As the southern tip of the Namena Barrier Reef is a marine protected area (designated since 2003) with no-fishing and no-taking rules in certain areas, fishing currently presents little threat to the reef.
There are several dive companies, based mainly in the Savu Savu area, which bring divers to the Namena Barrier Reef. Each diver pays a $20 fee to dive within the marine reserve. An increase in the number of divers, however, could threaten some of the more popular dive sites around the reef. The currents around the passes and on the outer barrier reef can be strong, and evidence such as broken coral tips at the so-called “Chimneys” and other pinnacles on the southwest side of the barrier reef suggests divers are causing perceptible damage to the reef.
The large number of dead corals on the fringing reef could be due to a former bleaching event. Many dead corals were overgrown by algae, probably encouraged by nutrients derived from the feces of the large bird population that nests on the island.
We were surprised to find the extreme cover of the red algae Galaxaura rugosa on the corals just in front of the resort’s jetty. The branching Acropora colonies affected were still alive. We have no information on what is causing the algae to spread.
The biggest threats to the reef seem to be conditions unmanageable on a local scale, such as the spreading of coral diseases and future bleaching events.

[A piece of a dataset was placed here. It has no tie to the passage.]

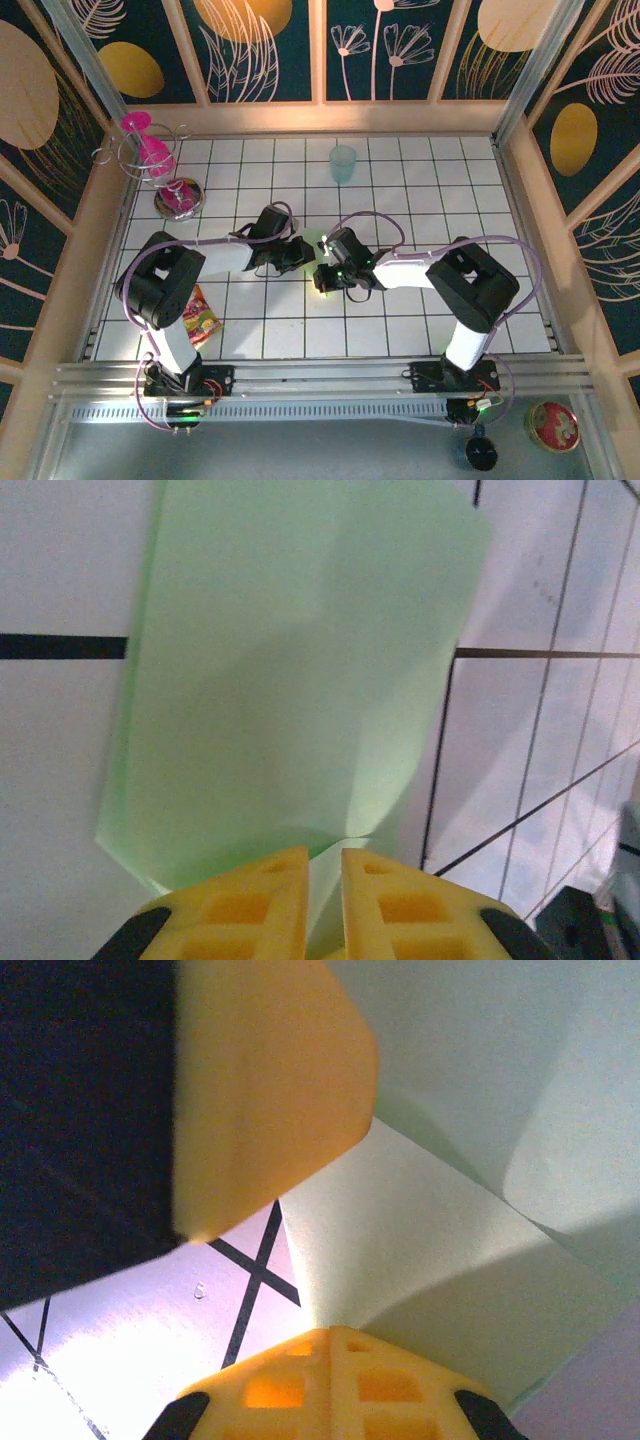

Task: Fold a paper plane with a square sheet of paper (pick it up from the middle)
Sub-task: Third fold the triangle at the center of the table.

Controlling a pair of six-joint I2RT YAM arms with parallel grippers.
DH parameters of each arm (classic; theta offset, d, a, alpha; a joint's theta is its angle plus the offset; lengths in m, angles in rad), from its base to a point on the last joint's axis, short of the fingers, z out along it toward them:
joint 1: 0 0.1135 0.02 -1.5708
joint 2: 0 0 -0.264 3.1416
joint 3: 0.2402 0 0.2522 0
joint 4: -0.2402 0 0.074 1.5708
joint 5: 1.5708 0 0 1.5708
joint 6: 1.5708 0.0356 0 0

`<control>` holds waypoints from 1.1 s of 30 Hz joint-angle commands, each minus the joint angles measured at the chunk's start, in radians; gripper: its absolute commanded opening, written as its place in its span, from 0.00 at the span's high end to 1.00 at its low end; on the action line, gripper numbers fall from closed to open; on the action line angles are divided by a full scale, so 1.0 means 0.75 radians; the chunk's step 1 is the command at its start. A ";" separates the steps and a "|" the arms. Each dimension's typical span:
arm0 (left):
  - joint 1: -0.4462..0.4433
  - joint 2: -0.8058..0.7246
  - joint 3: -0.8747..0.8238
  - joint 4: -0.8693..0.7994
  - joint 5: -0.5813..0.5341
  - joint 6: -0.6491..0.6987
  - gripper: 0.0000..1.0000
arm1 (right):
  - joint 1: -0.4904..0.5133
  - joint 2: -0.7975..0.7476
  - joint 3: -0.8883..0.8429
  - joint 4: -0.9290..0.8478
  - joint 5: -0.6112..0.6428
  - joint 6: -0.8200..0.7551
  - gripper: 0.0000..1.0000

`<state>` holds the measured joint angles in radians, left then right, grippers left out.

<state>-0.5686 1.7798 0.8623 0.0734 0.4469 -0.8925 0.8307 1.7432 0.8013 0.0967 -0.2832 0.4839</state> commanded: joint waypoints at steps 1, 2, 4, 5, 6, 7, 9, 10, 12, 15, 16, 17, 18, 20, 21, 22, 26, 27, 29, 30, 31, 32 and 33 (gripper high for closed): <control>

Therefore it is even more important to continue protecting these reefs, minimizing the impact of local stresses so that the system is more able to fight off globally caused stresses.
The protected reefs of Namena provide an incredible source of fish that almost certainly repopulates other less populated areas through ocean currents and gyres. These reefs are an immensely important resource for the recovery and provision of recruits to other threatened reefs in the area.